Reference
The glossary.
Every illusion, bias and term in the compendium, defined in a sentence — each linked to the entry or tool that explains it in full.
Anscombe's quartet
Four datasets built by Francis Anscombe (1973) with nearly identical mean, variance, correlation and regression line, but completely different shapes when plotted — the classic case for graphing data rather than trusting summary statistics alone.
Base-rate fallacy
Judging the probability of a condition from a test's accuracy while ignoring how rare the condition is — confusing P(positive | sick) with P(sick | positive).
Benford's Law
In data spanning many orders of magnitude, the leading digit is small far more often than large — a 1 about 30% of the time. Used to flag possible fraud, and often misapplied to data it doesn't fit.
Berkson's paradox
A spurious negative association created between two independent traits when the sample is selected on something both traits influence — a collider.
Collider
A variable that two others both point into. Conditioning on a collider — by selecting or filtering on it — opens a false association between its causes.
Confounder
A variable that influences both the supposed cause and the supposed effect, creating an association that is not causal unless the confounder is held fixed.
Ecological fallacy
Inferring something about individuals from statistics about the groups they belong to. What is true of populations can be false of every person in them.
Friendship paradox
On average, your friends have more friends than you do — because sampling people through their friendships favours the highly-connected.
Gambler's fallacy
The belief that independent random events are “due” to correct — that after a run of one outcome, the other becomes more likely. A fair coin or wheel has no memory, so each outcome stays equally likely. Also called the Monte Carlo fallacy.
Goodhart's law
When a measure becomes a target, it ceases to be a good measure. Rewarding a proxy metric makes people optimise the metric rather than the goal it stood for, so the two come apart.
Inspection paradox
Observations made by arriving into, or sitting inside, intervals and groups oversample the large ones in proportion to their size.
Lord's paradox
Analysing change scores and analysing baseline-adjusted outcomes can give contradictory verdicts from the same before-and-after data.
Monty Hall problem
A probability puzzle in which switching your choice after the host reveals a losing option wins two-thirds of the time — because the host's reveal is constrained, and constraint carries information.
P-hacking
Trying many analyses of one dataset and reporting whichever crosses the significance threshold — whether deliberately or through a garden of forking paths.

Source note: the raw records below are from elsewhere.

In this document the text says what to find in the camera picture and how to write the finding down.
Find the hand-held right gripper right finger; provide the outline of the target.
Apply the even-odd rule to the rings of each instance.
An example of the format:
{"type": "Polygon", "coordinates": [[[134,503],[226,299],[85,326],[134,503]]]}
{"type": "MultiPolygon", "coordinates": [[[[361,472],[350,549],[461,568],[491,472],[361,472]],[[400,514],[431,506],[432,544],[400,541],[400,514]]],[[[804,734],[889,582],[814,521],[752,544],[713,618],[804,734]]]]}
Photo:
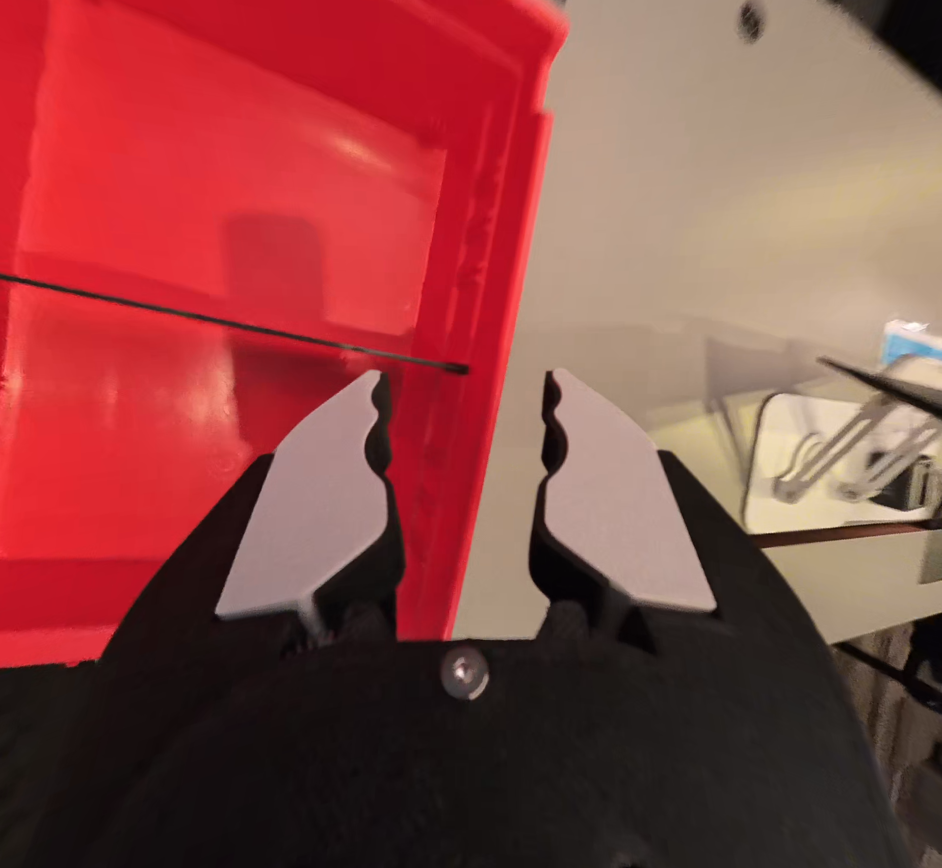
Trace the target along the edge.
{"type": "Polygon", "coordinates": [[[682,618],[717,610],[653,441],[614,403],[563,368],[548,370],[545,437],[529,575],[559,614],[590,635],[651,647],[642,610],[682,618]]]}

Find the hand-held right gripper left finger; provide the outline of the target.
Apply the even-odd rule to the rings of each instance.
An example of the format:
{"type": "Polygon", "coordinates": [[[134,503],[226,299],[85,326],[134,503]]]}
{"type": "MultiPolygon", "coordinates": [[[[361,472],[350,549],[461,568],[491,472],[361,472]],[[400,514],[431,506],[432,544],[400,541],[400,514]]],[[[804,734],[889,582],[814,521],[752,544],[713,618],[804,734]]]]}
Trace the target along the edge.
{"type": "Polygon", "coordinates": [[[365,603],[395,633],[406,564],[387,474],[391,416],[389,378],[371,369],[283,438],[221,589],[218,619],[293,613],[324,644],[347,610],[365,603]]]}

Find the red plastic bin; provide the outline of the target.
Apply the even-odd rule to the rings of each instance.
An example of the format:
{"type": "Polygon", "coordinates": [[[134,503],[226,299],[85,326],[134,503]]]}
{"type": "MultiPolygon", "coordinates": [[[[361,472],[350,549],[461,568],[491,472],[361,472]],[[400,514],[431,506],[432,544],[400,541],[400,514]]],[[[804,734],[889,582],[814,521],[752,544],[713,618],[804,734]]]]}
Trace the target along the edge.
{"type": "Polygon", "coordinates": [[[388,374],[406,638],[451,633],[566,0],[2,0],[2,667],[98,658],[246,466],[388,374]]]}

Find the silver metal laptop stand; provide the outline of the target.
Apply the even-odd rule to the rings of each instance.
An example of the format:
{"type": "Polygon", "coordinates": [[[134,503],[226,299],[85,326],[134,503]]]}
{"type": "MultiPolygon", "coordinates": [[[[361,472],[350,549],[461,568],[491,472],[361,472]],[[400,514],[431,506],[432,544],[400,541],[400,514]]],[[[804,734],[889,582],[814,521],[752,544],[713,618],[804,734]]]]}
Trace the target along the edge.
{"type": "Polygon", "coordinates": [[[834,486],[836,497],[848,503],[873,500],[940,445],[940,358],[903,355],[881,369],[830,356],[819,356],[818,363],[871,394],[830,436],[811,429],[799,440],[783,473],[772,478],[771,496],[795,505],[850,462],[850,477],[834,486]]]}

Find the blue white small box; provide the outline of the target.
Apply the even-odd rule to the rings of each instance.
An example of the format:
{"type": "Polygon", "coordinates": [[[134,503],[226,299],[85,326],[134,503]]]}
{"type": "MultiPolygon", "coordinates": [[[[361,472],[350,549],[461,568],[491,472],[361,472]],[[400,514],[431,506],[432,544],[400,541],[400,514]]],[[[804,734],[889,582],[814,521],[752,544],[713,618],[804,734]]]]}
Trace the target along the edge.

Positive predictive value (PPV)
The probability that a positive test result is correct. It depends on the test's accuracy and on how common the condition is in the population tested.
Regression to the mean
Extreme measurements tend to be followed by less extreme ones, because part of any extreme is luck that does not repeat. Often mistaken for a real effect.
Relative vs. absolute risk
Relative risk states a change as a proportion of a baseline (“+50%”); absolute risk gives the real change in cases. A relative figure is uninterpretable without the baseline it omits — the press's favourite omission.
Sensitivity & specificity
Sensitivity is the share of truly positive cases a test catches; specificity is the share of truly negative cases it clears. Neither tells you what a positive result is worth.
Simpson's paradox
A trend present in every subgroup of data reverses or disappears when the subgroups are combined.
Specification curve
A plot of the result of every reasonable analysis of a dataset at once, used to see whether a finding survives defensible changes or vanishes with them.
Spurious correlation
A statistical association between two variables that are not causally related — usually because both are driven by a third factor, or because both trend over time and drift in step. Strong correlations arise from unrelated random data surprisingly often.
Survivorship bias
Drawing conclusions only from the people or things that passed a survival filter, while the failures — the informative ones — remain invisible.
Texas sharpshooter fallacy
Firing many shots, then drawing the target around the tightest cluster — treating chance patterns found after the fact as if they were predicted.
Truncated axis
A chart whose quantitative axis does not begin at zero, visually exaggerating differences. A genuine distortion for length-based encodings like bars.
Will Rogers phenomenon
Moving an element from one group to another can raise the average of both groups at once — progress that exists only on paper.
Winner's curse
The tendency for a value selected for being most extreme — a winning auction bid, or a statistically significant result — to overestimate the truth. With publication bias, it inflates the effects reported in the scientific literature.